## ASSIGNED TASK
Output exactly the line that includes "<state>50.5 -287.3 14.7" and all the lines after it through the end of the listing below, and nothing more.

## DATA PROVIDED
- - - - -

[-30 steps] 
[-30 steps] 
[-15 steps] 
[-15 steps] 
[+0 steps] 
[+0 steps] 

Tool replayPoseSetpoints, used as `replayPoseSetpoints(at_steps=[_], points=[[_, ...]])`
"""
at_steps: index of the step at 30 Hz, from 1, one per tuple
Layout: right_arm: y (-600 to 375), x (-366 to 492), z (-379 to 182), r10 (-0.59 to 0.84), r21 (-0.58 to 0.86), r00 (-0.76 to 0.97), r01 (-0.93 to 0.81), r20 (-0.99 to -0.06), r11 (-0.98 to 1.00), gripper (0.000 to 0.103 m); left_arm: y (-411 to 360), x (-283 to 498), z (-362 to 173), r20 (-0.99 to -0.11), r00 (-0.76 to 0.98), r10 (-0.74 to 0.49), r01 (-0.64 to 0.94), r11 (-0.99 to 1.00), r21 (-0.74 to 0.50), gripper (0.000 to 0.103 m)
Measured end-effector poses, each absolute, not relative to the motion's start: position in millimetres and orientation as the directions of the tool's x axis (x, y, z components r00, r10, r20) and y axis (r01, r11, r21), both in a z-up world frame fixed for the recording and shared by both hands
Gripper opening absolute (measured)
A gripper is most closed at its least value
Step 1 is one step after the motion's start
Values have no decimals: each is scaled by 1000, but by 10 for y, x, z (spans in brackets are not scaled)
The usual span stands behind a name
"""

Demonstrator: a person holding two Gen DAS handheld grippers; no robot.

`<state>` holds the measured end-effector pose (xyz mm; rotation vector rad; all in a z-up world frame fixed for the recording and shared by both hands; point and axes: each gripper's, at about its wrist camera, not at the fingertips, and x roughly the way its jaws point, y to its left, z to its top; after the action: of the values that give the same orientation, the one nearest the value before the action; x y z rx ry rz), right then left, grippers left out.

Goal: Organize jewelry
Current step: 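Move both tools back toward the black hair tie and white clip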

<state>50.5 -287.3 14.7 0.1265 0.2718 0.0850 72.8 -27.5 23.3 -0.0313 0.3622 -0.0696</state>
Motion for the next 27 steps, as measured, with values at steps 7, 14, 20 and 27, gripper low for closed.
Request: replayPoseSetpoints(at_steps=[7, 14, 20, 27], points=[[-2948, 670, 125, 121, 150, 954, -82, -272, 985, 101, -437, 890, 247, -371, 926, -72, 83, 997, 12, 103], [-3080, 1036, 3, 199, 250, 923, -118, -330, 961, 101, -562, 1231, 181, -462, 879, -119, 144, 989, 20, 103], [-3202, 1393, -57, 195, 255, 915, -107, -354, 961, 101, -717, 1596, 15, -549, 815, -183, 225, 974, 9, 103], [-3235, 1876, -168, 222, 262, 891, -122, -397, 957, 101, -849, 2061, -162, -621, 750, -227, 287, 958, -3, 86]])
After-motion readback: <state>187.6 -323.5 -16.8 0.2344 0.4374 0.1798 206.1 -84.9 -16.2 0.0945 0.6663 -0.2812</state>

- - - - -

## TASK SOLUTION
<state>50.5 -287.3 14.7 0.1265 0.2718 0.0850 72.8 -27.5 23.3 -0.0313 0.3622 -0.0696</state>
Motion for the next 27 steps, as measured, with values at steps 7, 14, 20 and 27, gripper low for closed.
Request: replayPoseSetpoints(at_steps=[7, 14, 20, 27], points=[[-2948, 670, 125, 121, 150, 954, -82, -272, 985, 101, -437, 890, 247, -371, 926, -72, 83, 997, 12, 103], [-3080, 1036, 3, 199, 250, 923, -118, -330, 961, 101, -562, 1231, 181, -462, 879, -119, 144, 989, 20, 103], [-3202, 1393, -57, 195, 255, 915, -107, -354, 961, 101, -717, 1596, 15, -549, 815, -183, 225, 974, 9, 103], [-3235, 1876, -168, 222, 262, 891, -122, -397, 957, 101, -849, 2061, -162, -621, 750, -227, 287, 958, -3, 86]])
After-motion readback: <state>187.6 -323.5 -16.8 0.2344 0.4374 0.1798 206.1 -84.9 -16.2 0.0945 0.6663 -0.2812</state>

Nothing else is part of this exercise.